### Assignment
Your output must be the lines below from the line containing "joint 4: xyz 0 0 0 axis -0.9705" to the line containing "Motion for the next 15", both lines included, reproduced exactly and without pictures.

####

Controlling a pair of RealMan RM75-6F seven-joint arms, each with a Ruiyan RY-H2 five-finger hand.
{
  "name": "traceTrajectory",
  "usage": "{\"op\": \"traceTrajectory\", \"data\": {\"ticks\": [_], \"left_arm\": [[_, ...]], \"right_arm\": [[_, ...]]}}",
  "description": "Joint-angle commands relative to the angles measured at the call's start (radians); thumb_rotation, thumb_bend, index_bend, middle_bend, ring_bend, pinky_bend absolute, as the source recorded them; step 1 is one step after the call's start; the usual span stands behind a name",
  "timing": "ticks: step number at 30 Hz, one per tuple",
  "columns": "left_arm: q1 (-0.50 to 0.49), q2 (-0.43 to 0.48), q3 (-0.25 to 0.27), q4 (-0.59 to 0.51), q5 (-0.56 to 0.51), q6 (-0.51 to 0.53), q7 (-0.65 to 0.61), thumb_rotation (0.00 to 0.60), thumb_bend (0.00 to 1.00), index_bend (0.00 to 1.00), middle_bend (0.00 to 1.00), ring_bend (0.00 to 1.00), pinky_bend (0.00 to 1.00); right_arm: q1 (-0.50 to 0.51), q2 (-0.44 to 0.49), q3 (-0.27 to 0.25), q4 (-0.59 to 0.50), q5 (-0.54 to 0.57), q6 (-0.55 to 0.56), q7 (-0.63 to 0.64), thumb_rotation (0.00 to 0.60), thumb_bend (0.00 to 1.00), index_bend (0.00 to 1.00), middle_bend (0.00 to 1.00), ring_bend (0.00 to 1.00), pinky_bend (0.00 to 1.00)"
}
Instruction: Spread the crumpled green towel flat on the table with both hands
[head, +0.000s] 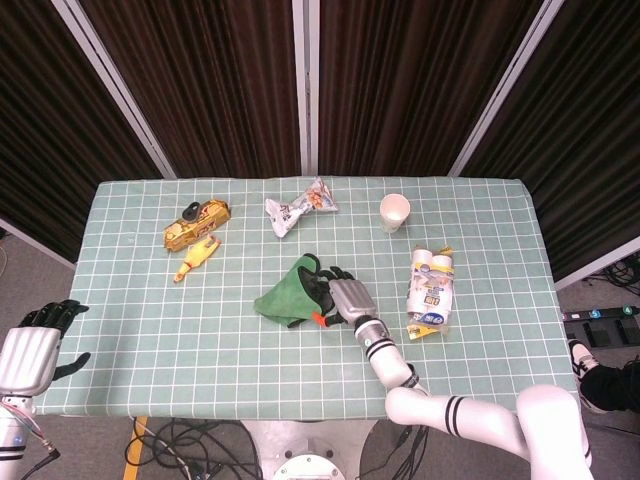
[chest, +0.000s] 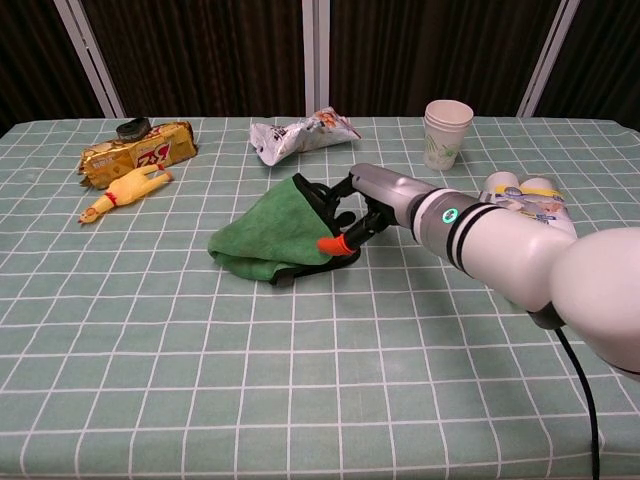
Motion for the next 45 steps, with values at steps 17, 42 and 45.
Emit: {"op": "traceTrajectory", "data": {"ticks": [17, 42, 45], "left_arm": [[0.014, 0.000, 0.005, 0.015, 0.002, 0.014, -0.028, 0.600, 0.06, 0.26, 0.27, 0.23, 0.31], [-0.121, -0.001, -0.033, 0.046, 0.019, -0.132, -0.184, 0.600, 0.06, 0.26, 0.27, 0.23, 0.31], [-0.150, -0.017, -0.041, 0.063, 0.010, -0.171, -0.232, 0.600, 0.06, 0.26, 0.27, 0.23, 0.31]], "right_arm": [[0.005, -0.047, 0.016, 0.031, -0.009, 0.078, 0.015, 0.600, 0.37, 0.74, 0.22, 0.00, 0.10], [0.206, 0.497, 0.119, -0.409, -0.289, -0.178, 0.042, 0.600, 0.41, 0.78, 0.25, 0.01, 0.10], [0.224, 0.536, 0.089, -0.427, -0.310, -0.216, 0.042, 0.600, 0.42, 0.78, 0.25, 0.01, 0.10]]}}
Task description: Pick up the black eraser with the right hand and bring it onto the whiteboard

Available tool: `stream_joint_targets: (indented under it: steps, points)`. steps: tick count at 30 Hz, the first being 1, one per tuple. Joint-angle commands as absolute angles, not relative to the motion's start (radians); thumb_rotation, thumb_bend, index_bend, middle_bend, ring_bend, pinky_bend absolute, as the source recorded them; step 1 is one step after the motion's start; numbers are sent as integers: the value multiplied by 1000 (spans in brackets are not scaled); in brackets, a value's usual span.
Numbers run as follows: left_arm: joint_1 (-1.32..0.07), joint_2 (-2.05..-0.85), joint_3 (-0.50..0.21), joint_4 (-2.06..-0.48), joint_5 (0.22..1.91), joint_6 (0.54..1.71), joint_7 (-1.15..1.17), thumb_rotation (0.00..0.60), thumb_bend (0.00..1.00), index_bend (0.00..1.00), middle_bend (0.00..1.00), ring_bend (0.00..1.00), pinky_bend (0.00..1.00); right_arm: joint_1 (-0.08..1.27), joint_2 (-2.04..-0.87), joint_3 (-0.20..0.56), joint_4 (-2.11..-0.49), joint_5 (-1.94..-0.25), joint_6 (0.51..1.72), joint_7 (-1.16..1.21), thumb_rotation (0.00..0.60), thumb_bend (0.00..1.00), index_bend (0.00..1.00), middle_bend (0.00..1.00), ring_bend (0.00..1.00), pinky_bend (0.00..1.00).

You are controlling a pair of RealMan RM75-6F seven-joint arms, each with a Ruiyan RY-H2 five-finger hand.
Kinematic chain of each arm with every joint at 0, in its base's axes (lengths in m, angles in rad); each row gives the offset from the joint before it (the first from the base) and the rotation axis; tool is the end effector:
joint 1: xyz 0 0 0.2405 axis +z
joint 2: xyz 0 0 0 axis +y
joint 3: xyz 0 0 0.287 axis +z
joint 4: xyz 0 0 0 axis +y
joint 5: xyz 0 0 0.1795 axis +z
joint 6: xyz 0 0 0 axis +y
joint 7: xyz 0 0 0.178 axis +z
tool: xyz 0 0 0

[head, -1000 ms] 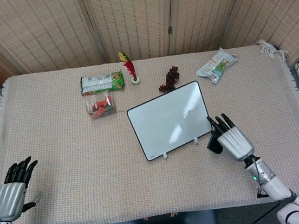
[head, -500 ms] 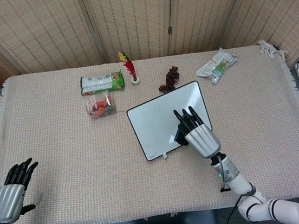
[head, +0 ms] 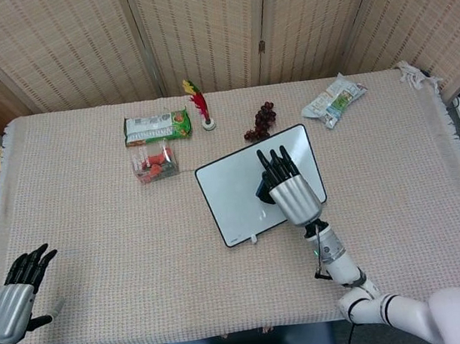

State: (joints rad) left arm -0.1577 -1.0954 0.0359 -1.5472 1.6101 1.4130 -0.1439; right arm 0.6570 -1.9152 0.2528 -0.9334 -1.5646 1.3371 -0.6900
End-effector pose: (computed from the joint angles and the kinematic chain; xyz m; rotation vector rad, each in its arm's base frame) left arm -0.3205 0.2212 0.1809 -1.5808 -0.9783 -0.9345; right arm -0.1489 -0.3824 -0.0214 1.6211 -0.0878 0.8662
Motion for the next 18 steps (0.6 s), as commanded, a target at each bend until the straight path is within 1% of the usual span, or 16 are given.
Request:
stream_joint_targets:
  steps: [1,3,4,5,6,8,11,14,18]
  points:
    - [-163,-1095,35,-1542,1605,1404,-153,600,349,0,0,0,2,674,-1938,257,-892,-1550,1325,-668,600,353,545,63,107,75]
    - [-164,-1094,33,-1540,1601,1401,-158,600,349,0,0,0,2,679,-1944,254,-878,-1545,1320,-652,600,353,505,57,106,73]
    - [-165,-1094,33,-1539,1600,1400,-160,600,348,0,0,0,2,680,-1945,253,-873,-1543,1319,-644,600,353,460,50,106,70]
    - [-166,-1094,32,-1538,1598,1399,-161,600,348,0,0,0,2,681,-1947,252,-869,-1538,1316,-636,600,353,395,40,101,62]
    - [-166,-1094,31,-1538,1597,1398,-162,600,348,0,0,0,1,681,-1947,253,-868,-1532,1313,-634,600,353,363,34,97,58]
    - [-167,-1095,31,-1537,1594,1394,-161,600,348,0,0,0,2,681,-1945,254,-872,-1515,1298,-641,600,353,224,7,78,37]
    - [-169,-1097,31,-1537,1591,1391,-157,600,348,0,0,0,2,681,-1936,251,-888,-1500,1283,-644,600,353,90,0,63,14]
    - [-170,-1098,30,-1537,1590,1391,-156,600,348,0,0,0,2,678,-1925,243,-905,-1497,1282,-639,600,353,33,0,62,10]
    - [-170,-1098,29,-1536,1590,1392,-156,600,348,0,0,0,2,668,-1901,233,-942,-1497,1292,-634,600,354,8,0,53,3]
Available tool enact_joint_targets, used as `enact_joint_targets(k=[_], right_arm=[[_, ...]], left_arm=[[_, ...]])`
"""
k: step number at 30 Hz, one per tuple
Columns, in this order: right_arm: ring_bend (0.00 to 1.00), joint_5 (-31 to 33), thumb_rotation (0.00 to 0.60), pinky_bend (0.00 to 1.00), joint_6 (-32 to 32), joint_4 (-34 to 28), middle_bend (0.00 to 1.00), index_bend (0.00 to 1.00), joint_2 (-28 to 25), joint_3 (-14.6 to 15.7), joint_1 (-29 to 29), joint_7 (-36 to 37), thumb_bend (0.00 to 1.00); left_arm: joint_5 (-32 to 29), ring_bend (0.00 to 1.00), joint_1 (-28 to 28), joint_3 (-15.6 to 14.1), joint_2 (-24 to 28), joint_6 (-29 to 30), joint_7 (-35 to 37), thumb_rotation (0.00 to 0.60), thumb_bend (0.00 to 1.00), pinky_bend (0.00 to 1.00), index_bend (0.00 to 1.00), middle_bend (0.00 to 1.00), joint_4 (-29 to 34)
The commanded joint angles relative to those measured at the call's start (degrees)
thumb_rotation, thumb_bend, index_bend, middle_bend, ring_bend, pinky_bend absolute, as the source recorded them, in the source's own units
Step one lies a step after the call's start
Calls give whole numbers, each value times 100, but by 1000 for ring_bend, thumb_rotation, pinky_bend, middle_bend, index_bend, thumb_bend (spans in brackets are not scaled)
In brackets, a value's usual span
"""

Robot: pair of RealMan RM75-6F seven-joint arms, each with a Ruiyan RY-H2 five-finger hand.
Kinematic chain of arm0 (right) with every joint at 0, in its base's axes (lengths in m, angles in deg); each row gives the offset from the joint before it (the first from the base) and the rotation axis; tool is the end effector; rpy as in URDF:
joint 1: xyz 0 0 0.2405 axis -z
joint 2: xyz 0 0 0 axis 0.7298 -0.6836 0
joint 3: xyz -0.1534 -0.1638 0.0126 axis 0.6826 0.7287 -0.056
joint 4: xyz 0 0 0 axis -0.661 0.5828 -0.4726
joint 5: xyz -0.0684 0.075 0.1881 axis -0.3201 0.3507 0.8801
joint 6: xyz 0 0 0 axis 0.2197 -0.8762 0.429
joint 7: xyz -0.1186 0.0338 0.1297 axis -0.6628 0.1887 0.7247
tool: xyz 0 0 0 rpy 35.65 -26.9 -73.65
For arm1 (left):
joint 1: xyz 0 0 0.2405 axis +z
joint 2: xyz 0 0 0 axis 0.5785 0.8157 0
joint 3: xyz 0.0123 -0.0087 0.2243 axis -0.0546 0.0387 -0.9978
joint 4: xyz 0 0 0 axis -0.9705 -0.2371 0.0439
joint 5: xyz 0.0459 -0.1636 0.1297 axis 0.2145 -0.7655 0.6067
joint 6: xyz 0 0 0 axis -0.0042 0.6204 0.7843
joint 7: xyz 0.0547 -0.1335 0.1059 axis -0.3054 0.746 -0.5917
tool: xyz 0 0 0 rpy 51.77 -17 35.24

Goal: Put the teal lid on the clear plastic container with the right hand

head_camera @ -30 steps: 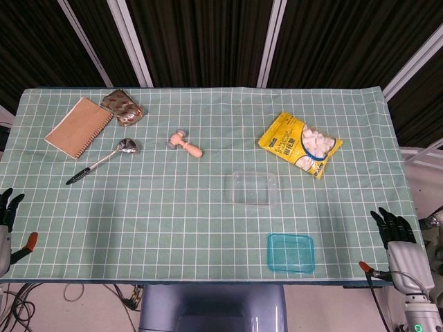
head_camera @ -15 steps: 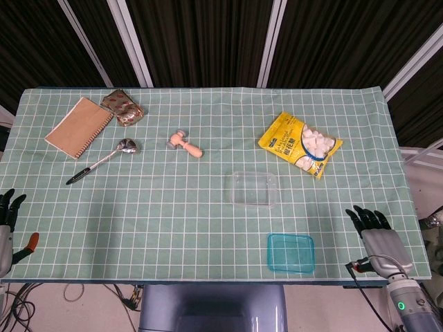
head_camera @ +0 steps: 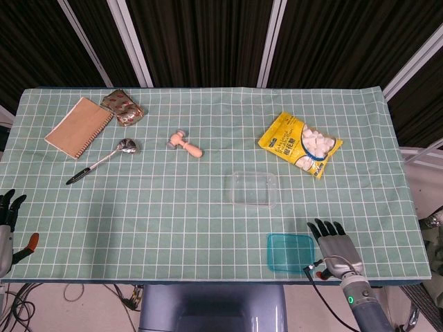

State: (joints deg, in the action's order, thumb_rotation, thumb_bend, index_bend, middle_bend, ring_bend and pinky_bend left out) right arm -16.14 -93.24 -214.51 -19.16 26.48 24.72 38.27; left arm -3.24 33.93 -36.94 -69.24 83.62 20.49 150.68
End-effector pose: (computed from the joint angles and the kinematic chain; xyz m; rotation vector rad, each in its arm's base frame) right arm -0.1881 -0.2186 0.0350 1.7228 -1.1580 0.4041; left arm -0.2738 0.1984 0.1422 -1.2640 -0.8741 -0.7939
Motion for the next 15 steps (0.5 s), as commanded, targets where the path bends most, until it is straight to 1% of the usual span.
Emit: enact_joint_targets(k=[1, 7, 15], right_arm=[[0, 221, 600, 0, -181, 55, 0, 0, 313, -35, -126, -47, 129], [0, 350, 600, 0, -398, 254, 0, 0, 671, -3, -190, -27, 129], [0, 571, 600, 0, -700, 330, 9, 0, 995, 17, -250, -74, 129]], left_arm=[[-6, 0, -1, -4, 3, -11, -1, 600, 313, 0, 105, 0, 4], [-21, 0, -7, -13, 11, -40, -10, 600, 313, 0, 105, 0, 12], [-24, 0, -7, -18, 20, -45, -10, 600, 313, 0, 105, 0, 20]])
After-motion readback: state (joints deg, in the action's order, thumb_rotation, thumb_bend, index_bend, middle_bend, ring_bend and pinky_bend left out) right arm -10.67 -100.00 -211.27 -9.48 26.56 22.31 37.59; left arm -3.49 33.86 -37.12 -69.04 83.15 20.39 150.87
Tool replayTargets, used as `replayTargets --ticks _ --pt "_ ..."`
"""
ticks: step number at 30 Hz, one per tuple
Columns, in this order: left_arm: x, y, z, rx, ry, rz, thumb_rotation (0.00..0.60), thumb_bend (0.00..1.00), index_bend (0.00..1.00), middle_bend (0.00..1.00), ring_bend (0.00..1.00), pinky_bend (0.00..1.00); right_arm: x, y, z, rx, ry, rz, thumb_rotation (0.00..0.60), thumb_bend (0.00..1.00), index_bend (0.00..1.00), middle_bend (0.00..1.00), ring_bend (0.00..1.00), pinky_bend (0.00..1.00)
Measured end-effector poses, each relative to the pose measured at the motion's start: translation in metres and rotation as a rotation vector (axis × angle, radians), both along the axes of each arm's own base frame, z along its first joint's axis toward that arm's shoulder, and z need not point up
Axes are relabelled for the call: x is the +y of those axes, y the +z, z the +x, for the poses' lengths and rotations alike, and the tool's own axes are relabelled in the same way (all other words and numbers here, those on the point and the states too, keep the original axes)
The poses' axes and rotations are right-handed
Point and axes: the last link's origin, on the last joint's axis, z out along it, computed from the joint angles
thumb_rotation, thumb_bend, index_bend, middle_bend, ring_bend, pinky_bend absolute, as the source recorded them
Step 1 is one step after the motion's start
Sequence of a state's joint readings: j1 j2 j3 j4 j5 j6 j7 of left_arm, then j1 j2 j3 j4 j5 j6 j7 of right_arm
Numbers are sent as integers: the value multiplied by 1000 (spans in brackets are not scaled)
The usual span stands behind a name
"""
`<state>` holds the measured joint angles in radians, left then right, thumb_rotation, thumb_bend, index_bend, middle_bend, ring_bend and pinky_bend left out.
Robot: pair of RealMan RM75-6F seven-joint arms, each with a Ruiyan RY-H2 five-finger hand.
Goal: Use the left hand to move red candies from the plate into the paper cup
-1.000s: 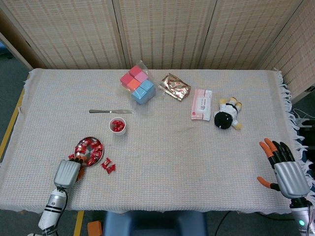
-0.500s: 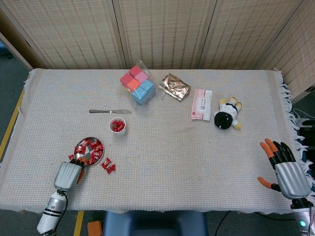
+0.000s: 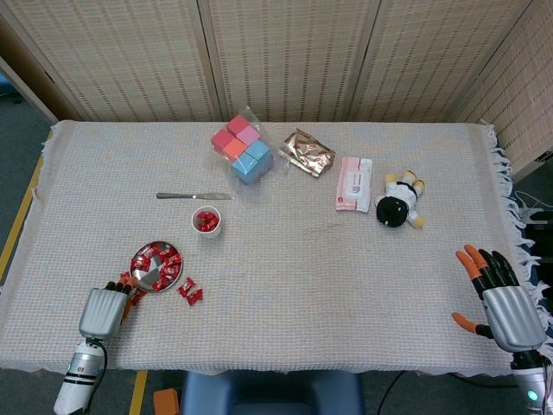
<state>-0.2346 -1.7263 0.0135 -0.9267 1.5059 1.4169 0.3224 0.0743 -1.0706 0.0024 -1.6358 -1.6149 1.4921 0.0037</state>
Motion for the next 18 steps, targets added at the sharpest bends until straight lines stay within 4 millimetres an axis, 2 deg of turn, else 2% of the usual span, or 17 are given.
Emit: replayTargets --ticks 5,18 --pt "3 -5 5 -21 12 -56 600 394 126 313 496 1000 0 0 0 -2 2 -5 600 41 0 0 0 0" --pt "22 -20 31 -34 -50 -118 600 396 103 302 489 1000 -2 0 -1 -1 -6 -7 600 41 0 0 0 0"
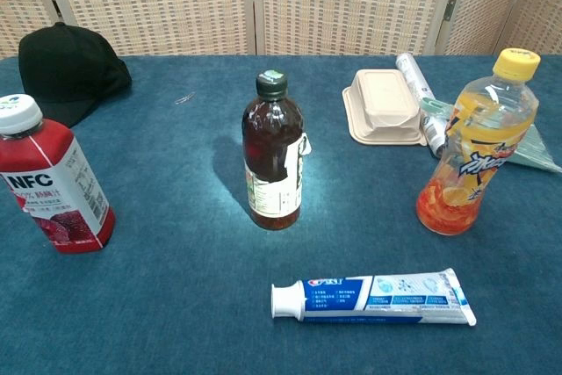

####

### Task solution
joint 4: xyz 0 0 0 axis -0.9705 -0.2371 0.0439
joint 5: xyz 0.0459 -0.1636 0.1297 axis 0.2145 -0.7655 0.6067
joint 6: xyz 0 0 0 axis -0.0042 0.6204 0.7843
joint 7: xyz 0.0547 -0.1335 0.1059 axis -0.3054 0.746 -0.5917
tool: xyz 0 0 0 rpy 51.77 -17 35.24

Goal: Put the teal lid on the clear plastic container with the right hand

head_camera @ -30 steps: 
head_camera @ -15 steps: 
head_camera @ +0 steps: 

State: (joints deg, in the action's order, thumb_rotation, thumb_bend, index_bend, middle_bend, ring_bend and pinky_bend left out) right arm -16.14 -93.24 -214.51 -19.16 26.48 24.72 38.27; left arm -3.24 33.93 -36.94 -69.24 83.62 20.49 150.68
End-effector pose: (computed from the joint angles and the kinematic chain; xyz m; rotation vector rad, each in its arm's base frame) right arm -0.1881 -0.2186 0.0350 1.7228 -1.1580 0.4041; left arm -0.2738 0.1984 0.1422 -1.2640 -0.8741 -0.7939
Motion for the next 15 steps (0.5 s), as commanded, targets where the path bends most, until it is straight to 1% of the usual span.

The exercise is now done.